The conventional response of generating plant within power systems is provided by large synchronous generators. During faults, these generally behave as a balanced, sinusoidal voltage source, with a high rotational inertia, connected to the PCC via a transient inductance [14], which is typically in the region of 5-15% of the per-unit impedance of the machine. This generally gives rise to currents in the region of 6-20 times the rated values of the machine, for the duration of the fault. This may be acceptable for a wound machine for short periods of time, e.g. causing temperature rise in the windings but not permanent damage. The response of such machines is normally to continue sourcing balanced sinusoidal voltages. The currents which flow are generally determined by the fault impedances (balanced or unbalanced) and the network topology. Note that the action of the machine is generally always to tend to restore the voltages at the PCC to the balanced 1 pu sinusoidal case, and the rotational inertia tends to stabilise the frequency. The voltages at the PCC will generally not be held exactly to the balanced 1 pu sinusoidal condition, due to the finite value of the machine transient reactance. This reactance can also limit the currents which flow, to allowable levels (the “fault level”).

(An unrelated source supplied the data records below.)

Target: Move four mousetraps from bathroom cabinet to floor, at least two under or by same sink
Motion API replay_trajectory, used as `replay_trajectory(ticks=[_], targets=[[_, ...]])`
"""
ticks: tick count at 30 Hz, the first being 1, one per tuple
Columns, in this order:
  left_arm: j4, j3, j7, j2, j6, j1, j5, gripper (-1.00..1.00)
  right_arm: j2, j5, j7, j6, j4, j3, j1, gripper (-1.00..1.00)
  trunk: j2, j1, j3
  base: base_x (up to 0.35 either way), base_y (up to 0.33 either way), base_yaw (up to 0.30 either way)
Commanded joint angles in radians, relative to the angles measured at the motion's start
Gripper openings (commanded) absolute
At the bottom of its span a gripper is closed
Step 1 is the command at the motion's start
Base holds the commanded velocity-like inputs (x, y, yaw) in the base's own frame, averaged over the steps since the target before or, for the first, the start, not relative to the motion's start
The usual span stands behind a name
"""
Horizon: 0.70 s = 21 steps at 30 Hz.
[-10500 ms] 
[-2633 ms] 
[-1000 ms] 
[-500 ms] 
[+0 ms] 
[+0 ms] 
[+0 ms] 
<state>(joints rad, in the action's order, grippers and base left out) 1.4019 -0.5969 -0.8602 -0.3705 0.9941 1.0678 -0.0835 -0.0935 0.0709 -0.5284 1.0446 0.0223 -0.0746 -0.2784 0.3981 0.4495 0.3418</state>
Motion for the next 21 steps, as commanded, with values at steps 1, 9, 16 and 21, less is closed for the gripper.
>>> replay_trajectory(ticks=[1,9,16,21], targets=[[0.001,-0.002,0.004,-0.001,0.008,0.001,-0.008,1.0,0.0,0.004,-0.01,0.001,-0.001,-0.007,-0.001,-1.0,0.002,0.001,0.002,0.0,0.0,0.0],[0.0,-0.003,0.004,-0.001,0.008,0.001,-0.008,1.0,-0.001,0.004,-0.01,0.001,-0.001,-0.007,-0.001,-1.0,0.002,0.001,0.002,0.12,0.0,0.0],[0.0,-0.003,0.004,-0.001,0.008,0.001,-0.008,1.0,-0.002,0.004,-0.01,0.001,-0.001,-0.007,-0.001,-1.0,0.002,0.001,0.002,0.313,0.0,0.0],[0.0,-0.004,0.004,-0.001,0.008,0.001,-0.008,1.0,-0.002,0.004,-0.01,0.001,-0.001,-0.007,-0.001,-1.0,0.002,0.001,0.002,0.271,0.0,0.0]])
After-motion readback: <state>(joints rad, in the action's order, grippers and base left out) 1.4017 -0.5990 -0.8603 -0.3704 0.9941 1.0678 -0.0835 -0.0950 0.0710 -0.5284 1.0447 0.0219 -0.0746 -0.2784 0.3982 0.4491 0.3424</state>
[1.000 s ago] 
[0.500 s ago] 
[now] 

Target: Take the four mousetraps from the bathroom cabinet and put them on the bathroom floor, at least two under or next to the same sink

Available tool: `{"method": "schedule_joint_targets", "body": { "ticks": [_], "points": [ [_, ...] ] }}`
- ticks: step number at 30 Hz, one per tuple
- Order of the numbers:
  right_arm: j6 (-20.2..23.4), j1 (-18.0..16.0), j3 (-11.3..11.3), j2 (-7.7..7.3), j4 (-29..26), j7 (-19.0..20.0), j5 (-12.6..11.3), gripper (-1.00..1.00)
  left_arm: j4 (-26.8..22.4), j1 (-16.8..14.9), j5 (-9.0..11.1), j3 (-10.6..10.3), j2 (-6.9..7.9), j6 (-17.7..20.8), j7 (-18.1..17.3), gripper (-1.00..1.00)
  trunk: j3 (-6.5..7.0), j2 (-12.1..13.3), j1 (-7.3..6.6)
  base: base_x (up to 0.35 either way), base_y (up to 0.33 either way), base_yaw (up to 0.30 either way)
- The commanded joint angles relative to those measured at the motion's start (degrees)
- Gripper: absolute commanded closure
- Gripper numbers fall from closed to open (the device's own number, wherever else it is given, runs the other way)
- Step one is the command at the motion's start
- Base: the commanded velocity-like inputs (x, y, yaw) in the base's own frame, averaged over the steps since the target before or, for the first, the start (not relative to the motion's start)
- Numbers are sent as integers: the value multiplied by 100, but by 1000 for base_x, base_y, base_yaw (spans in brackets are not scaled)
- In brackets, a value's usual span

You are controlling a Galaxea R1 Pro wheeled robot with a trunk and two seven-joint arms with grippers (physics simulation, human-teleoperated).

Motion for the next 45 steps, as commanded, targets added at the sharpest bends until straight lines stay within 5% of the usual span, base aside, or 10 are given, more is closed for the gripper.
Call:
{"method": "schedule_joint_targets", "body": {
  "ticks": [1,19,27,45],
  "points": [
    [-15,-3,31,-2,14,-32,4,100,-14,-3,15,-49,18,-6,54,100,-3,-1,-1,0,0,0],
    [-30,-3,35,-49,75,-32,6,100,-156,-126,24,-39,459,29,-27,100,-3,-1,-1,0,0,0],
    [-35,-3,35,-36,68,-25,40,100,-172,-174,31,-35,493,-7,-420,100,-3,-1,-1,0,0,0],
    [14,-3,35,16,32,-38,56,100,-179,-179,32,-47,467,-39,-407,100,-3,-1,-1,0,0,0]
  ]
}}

Such response is highly desirable from inverters, during faults. However, in general this is not economically possible since the solid-state switching devices within the inverter may be damaged if any peak current greater than, for example, 2 pu (per-unit) flows for even a single part of a cycle. This is because allowing higher values of overcurrent require more expensive switch devices, or multiple switch devices in parallel.

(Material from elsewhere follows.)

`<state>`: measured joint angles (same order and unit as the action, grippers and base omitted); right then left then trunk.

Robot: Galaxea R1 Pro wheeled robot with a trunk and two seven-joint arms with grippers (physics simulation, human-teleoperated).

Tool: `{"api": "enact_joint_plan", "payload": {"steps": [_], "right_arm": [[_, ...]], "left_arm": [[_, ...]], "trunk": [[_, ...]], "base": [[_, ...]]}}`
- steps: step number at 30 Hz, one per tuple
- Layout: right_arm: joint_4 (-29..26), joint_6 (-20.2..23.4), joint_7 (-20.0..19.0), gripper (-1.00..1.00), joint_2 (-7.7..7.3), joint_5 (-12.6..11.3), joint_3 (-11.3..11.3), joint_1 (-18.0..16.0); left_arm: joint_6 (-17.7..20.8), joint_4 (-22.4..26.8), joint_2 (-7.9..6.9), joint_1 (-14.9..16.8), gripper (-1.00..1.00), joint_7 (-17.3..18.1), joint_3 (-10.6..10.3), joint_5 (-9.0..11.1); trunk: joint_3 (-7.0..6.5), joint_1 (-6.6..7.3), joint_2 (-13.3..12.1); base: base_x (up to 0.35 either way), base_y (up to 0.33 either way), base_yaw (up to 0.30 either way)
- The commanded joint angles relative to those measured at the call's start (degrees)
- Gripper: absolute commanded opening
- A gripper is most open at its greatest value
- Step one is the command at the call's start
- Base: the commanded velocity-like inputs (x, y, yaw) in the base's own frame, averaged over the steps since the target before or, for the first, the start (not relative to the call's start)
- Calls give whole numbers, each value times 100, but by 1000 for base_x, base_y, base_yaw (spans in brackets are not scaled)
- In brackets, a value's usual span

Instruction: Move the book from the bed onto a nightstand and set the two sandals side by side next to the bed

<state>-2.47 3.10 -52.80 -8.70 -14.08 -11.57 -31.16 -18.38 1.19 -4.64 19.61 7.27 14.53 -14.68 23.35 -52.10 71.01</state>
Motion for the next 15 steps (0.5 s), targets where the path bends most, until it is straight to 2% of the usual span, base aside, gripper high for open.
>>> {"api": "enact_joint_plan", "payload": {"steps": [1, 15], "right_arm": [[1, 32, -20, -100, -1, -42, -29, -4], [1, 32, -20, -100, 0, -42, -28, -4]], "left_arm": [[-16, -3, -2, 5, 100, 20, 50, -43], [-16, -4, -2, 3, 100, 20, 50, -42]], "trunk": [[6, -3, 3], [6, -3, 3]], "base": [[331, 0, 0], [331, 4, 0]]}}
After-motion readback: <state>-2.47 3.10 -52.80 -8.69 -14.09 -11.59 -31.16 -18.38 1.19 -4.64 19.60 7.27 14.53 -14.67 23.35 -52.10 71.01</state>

In general terms, the inventor has found inner current loops to work well during “grid-connected” operation, but less well during “islanded” operation, especially if a fault develops.
None of the known methods for providing islanded or fault ride-through operation of inverters allows the use of an inner voltage (rather than inner current) control loop to provide a synchronous generator type response, while also providing overcurrent protection for the inverter devices, and also allowing the inverter to continue operation to ride-through the fault. An inner voltage loop can be viewed as controlling an inverter based on a nominal output voltage, e.g. a balanced three-phase voltage of nominal amplitude at 50 Hz.
The present invention has been devised in light of the above considerations.